WORK ITEM
Each line of the data below should be repeated exactly.

SOURCE DATA section start

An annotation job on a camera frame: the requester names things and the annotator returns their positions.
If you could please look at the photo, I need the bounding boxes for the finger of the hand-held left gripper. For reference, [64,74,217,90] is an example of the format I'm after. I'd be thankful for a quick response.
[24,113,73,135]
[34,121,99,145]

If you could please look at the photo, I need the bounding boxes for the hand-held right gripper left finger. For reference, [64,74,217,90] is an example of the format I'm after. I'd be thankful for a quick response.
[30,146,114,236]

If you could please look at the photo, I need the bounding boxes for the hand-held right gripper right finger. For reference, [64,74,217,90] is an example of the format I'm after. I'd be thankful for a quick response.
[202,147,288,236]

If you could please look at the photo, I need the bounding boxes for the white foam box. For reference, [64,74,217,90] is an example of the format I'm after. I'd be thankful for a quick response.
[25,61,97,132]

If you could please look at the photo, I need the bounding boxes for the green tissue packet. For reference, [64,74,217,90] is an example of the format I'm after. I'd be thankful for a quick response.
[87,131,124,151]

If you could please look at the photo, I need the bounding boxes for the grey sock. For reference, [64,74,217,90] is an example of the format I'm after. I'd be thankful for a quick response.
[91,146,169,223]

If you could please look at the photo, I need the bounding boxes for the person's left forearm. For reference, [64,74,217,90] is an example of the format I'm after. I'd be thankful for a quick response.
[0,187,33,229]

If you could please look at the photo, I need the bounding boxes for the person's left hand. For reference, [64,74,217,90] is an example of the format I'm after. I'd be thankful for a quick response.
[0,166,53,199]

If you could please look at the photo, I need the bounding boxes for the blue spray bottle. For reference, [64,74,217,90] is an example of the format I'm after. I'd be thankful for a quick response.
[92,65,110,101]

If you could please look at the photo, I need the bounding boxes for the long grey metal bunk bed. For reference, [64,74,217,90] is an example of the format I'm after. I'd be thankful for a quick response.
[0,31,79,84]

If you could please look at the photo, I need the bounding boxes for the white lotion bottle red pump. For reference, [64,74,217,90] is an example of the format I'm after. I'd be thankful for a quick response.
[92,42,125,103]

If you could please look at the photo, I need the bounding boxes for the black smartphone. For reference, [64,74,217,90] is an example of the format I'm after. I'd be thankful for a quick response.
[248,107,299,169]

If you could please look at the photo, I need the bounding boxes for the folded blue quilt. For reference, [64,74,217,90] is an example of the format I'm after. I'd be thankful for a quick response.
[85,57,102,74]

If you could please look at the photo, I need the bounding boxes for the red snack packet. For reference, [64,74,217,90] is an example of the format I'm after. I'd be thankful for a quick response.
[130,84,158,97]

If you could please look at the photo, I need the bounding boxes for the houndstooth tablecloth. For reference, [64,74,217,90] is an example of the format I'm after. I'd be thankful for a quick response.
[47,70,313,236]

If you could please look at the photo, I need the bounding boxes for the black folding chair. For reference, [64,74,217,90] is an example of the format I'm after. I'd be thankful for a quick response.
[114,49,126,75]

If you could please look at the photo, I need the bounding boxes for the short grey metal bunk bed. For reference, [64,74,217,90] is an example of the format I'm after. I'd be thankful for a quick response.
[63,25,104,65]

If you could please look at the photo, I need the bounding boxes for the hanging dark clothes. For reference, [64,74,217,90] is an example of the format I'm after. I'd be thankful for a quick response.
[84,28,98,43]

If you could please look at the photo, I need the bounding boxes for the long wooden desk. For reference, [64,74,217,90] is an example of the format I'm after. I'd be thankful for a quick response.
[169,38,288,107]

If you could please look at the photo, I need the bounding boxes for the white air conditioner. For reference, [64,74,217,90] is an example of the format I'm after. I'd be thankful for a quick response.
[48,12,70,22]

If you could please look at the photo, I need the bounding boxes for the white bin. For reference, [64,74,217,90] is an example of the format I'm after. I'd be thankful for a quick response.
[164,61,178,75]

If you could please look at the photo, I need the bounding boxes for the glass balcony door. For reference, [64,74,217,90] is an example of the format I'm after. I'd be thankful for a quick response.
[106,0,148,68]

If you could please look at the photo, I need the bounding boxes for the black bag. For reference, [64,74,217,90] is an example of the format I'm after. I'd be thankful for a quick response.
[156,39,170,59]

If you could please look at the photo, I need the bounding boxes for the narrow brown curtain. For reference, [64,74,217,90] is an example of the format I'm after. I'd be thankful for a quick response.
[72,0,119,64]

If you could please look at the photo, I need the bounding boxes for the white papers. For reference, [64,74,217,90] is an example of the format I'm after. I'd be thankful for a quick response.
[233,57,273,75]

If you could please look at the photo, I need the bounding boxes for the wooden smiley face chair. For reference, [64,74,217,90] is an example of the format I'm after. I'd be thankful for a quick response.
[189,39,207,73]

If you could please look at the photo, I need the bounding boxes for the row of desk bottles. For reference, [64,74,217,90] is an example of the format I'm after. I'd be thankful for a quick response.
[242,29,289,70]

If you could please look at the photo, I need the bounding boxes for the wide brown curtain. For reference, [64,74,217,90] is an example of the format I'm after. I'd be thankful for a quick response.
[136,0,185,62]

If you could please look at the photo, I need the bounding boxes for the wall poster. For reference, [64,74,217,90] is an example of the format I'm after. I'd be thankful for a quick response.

SOURCE DATA section end

ANSWER BOX
An annotation job on a camera frame: the requester names things and the annotator returns their positions.
If you could please look at the photo, I need the bounding boxes for the finger of the hand-held left gripper. For reference, [64,74,217,90] is an example of the format I'm after. I'd be thankful for a quick response.
[24,113,73,135]
[34,121,99,145]

If you could please look at the photo, I need the bounding boxes for the hand-held right gripper left finger. For reference, [64,74,217,90] is an example of the format I'm after. I'd be thankful for a quick response.
[30,146,114,236]

If you could please look at the photo, I need the bounding boxes for the hand-held right gripper right finger. For reference, [64,74,217,90] is an example of the format I'm after. I'd be thankful for a quick response.
[202,147,288,236]

If you could please look at the photo, I need the bounding boxes for the white foam box. For reference, [64,74,217,90] is an example of the format I'm after. I'd be thankful for a quick response.
[25,61,97,132]

If you could please look at the photo, I need the bounding boxes for the green tissue packet. For reference, [64,74,217,90] is an example of the format I'm after. I'd be thankful for a quick response.
[87,131,124,151]

If you could please look at the photo, I need the bounding boxes for the grey sock. For reference, [64,74,217,90] is an example of the format I'm after. I'd be thankful for a quick response.
[91,146,169,223]

If you could please look at the photo, I need the bounding boxes for the person's left forearm. For reference, [64,74,217,90] is an example of the format I'm after. I'd be thankful for a quick response.
[0,187,33,229]

If you could please look at the photo, I need the bounding boxes for the person's left hand. For reference, [64,74,217,90] is an example of the format I'm after. I'd be thankful for a quick response.
[0,166,53,199]

If you could please look at the photo, I need the bounding boxes for the blue spray bottle. For reference, [64,74,217,90] is an example of the format I'm after. I'd be thankful for a quick response.
[92,65,110,101]

If you could please look at the photo, I need the bounding boxes for the long grey metal bunk bed. For reference, [64,74,217,90] is an example of the format I'm after. I'd be thankful for a quick response.
[0,31,79,84]

If you could please look at the photo, I need the bounding boxes for the white lotion bottle red pump. For reference, [64,74,217,90] is an example of the format I'm after. I'd be thankful for a quick response.
[92,42,125,103]

If you could please look at the photo, I need the bounding boxes for the black smartphone. For reference, [64,74,217,90] is an example of the format I'm after. I'd be thankful for a quick response.
[248,107,299,169]

If you could please look at the photo, I need the bounding boxes for the folded blue quilt. For reference, [64,74,217,90] is an example of the format I'm after. I'd be thankful for a quick response.
[85,57,102,74]

If you could please look at the photo, I need the bounding boxes for the red snack packet. For reference, [64,74,217,90] is an example of the format I'm after. I'd be thankful for a quick response.
[130,84,158,97]

If you could please look at the photo, I need the bounding boxes for the houndstooth tablecloth. For reference, [64,74,217,90] is an example of the format I'm after. I'd be thankful for a quick response.
[47,70,313,236]

If you could please look at the photo, I need the bounding boxes for the black folding chair. For reference, [64,74,217,90] is an example of the format I'm after. I'd be thankful for a quick response.
[114,49,126,75]

If you could please look at the photo, I need the bounding boxes for the short grey metal bunk bed. For reference, [64,74,217,90] is an example of the format I'm after. I'd be thankful for a quick response.
[63,25,104,65]

If you could please look at the photo, I need the bounding boxes for the hanging dark clothes. For reference, [64,74,217,90] is an example of the format I'm after. I'd be thankful for a quick response.
[84,28,98,43]

If you could please look at the photo, I need the bounding boxes for the long wooden desk. For reference, [64,74,217,90] is an example of the format I'm after. I'd be thankful for a quick response.
[169,38,288,107]

If you could please look at the photo, I need the bounding boxes for the white air conditioner. For reference, [64,74,217,90] is an example of the format I'm after. I'd be thankful for a quick response.
[48,12,70,22]

If you could please look at the photo, I need the bounding boxes for the white bin. For reference, [64,74,217,90] is an example of the format I'm after. I'd be thankful for a quick response.
[164,61,178,75]

If you could please look at the photo, I need the bounding boxes for the glass balcony door. For reference, [64,74,217,90] is an example of the format I'm after. I'd be thankful for a quick response.
[106,0,148,68]

If you could please look at the photo, I need the bounding boxes for the black bag. For reference, [64,74,217,90] is an example of the format I'm after. I'd be thankful for a quick response.
[156,39,170,59]

If you could please look at the photo, I need the bounding boxes for the narrow brown curtain. For reference, [64,74,217,90] is an example of the format I'm after. I'd be thankful for a quick response.
[72,0,119,64]

If you could please look at the photo, I need the bounding boxes for the white papers. For reference, [64,74,217,90] is an example of the format I'm after. I'd be thankful for a quick response.
[233,57,273,75]

If you could please look at the photo, I need the bounding boxes for the wooden smiley face chair. For reference, [64,74,217,90] is an example of the format I'm after. I'd be thankful for a quick response.
[189,39,207,73]

If you could please look at the photo, I need the bounding boxes for the row of desk bottles. For reference, [64,74,217,90] is an example of the format I'm after. I'd be thankful for a quick response.
[242,29,289,70]

If you could please look at the photo, I need the bounding boxes for the wide brown curtain. For reference, [64,74,217,90] is an example of the format I'm after. I'd be thankful for a quick response.
[136,0,185,62]

If you could please look at the photo, I need the bounding boxes for the wall poster. For reference, [64,74,217,90] is an example of the format I'm after. I'd be thankful for a quick response.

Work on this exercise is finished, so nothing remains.